[Source records]

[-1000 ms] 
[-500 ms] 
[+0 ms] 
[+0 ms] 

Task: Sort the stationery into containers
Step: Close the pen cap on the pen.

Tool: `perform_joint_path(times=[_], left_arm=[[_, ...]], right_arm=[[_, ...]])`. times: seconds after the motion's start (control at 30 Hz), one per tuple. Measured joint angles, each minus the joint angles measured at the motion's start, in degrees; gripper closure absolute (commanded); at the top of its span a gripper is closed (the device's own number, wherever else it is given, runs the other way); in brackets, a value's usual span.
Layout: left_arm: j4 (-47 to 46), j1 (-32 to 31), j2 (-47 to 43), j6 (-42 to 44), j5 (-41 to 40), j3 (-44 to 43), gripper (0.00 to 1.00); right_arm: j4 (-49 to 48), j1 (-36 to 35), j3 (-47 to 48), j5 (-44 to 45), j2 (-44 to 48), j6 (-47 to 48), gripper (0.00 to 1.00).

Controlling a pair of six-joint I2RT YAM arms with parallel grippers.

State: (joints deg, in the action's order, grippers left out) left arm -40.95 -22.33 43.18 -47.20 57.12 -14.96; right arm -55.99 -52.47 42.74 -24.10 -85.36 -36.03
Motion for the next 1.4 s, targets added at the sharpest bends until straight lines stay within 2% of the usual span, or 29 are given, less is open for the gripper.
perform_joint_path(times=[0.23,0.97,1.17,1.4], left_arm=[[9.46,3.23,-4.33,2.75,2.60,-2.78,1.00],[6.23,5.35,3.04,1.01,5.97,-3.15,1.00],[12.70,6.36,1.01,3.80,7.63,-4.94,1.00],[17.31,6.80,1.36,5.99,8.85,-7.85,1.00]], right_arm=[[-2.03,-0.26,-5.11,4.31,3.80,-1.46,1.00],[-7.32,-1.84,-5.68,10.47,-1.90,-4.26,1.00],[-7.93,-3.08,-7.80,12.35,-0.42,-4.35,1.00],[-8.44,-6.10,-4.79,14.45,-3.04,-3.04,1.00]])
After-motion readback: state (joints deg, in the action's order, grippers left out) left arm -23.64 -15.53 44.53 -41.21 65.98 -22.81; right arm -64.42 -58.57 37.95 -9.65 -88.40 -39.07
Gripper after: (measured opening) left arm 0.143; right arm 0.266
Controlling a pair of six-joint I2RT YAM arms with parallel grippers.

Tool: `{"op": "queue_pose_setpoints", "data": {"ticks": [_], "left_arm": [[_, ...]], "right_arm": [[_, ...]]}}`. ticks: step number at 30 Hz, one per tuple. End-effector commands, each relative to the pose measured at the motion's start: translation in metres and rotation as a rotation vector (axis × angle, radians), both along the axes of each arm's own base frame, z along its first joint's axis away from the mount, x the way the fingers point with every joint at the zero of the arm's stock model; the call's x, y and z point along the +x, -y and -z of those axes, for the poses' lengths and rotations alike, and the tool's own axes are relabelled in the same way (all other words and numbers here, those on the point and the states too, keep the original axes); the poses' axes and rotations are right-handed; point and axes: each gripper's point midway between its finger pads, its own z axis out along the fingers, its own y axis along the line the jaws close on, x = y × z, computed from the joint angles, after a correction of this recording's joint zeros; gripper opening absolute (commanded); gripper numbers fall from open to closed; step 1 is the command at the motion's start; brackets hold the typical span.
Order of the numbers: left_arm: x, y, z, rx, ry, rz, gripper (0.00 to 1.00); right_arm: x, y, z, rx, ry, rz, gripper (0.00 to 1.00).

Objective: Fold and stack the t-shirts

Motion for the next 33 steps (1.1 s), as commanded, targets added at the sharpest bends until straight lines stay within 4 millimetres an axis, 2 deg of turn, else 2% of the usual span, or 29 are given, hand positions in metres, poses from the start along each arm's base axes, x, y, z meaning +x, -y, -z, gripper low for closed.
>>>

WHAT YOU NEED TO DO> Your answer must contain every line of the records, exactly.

ANSWER FOR THE TASK>
[-1000 ms] 
[-500 ms] 
[+0 ms] 
[+0 ms] 

Task: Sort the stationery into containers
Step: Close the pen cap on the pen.

Tool: `perform_joint_path(times=[_], left_arm=[[_, ...]], right_arm=[[_, ...]])`. times: seconds after the motion's start (control at 30 Hz), one per tuple. Measured joint angles, each minus the joint angles measured at the motion's start, in degrees; gripper closure absolute (commanded); at the top of its span a gripper is closed (the device's own number, wherever else it is given, runs the other way); in brackets, a value's usual span.
Layout: left_arm: j4 (-47 to 46), j1 (-32 to 31), j2 (-47 to 43), j6 (-42 to 44), j5 (-41 to 40), j3 (-44 to 43), gripper (0.00 to 1.00); right_arm: j4 (-49 to 48), j1 (-36 to 35), j3 (-47 to 48), j5 (-44 to 45), j2 (-44 to 48), j6 (-47 to 48), gripper (0.00 to 1.00).

Controlling a pair of six-joint I2RT YAM arms with parallel grippers.

State: (joints deg, in the action's order, grippers left out) left arm -40.95 -22.33 43.18 -47.20 57.12 -14.96; right arm -55.99 -52.47 42.74 -24.10 -85.36 -36.03
Motion for the next 1.4 s, targets added at the sharpest bends until straight lines stay within 2% of the usual span, or 29 are given, less is open for the gripper.
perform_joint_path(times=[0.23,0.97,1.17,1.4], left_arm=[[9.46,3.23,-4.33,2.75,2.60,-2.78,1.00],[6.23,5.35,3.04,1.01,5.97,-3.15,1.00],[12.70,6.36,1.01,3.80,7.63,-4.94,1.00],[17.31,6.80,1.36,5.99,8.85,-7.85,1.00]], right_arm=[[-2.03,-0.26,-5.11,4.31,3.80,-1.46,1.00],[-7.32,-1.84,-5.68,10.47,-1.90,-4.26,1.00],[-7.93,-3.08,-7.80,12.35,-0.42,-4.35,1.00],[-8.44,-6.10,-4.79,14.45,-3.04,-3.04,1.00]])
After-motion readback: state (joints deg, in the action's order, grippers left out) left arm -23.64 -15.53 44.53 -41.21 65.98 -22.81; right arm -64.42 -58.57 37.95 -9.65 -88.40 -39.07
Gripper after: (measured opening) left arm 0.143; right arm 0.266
Controlling a pair of six-joint I2RT YAM arms with parallel grippers.

Tool: `{"op": "queue_pose_setpoints", "data": {"ticks": [_], "left_arm": [[_, ...]], "right_arm": [[_, ...]]}}`. ticks: step number at 30 Hz, one per tuple. End-effector commands, each relative to the pose measured at the motion's start: translation in metres and rotation as a rotation vector (axis × angle, radians), both along the axes of each arm's own base frame, z along its first joint's axis away from the mount, x the way the fingers point with every joint at the zero of the arm's stock model; the call's x, y and z point along the +x, -y and -z of those axes, for the poses' lengths and rotations alike, and the tool's own axes are relabelled in the same way (all other words and numbers here, those on the point and the states too, keep the original axes); the poses' axes and rotations are right-handed; point and axes: each gripper's point midway between its finger pads, its own z axis out along the fingers, its own y axis along the line the jaws close on, x = y × z, computed from the joint angles, after a correction of this recording's joint zeros; gripper opening absolute (commanded); gripper numbers fall from open to closed; step 1 is the command at the motion's start; brackets hold the typical span.
Order of the numbers: left_arm: x, y, z, rx, ry, rz, gripper (0.00 to 1.00); right_arm: x, y, z, rx, ry, rz, gripper (0.00 to 1.00).

Objective: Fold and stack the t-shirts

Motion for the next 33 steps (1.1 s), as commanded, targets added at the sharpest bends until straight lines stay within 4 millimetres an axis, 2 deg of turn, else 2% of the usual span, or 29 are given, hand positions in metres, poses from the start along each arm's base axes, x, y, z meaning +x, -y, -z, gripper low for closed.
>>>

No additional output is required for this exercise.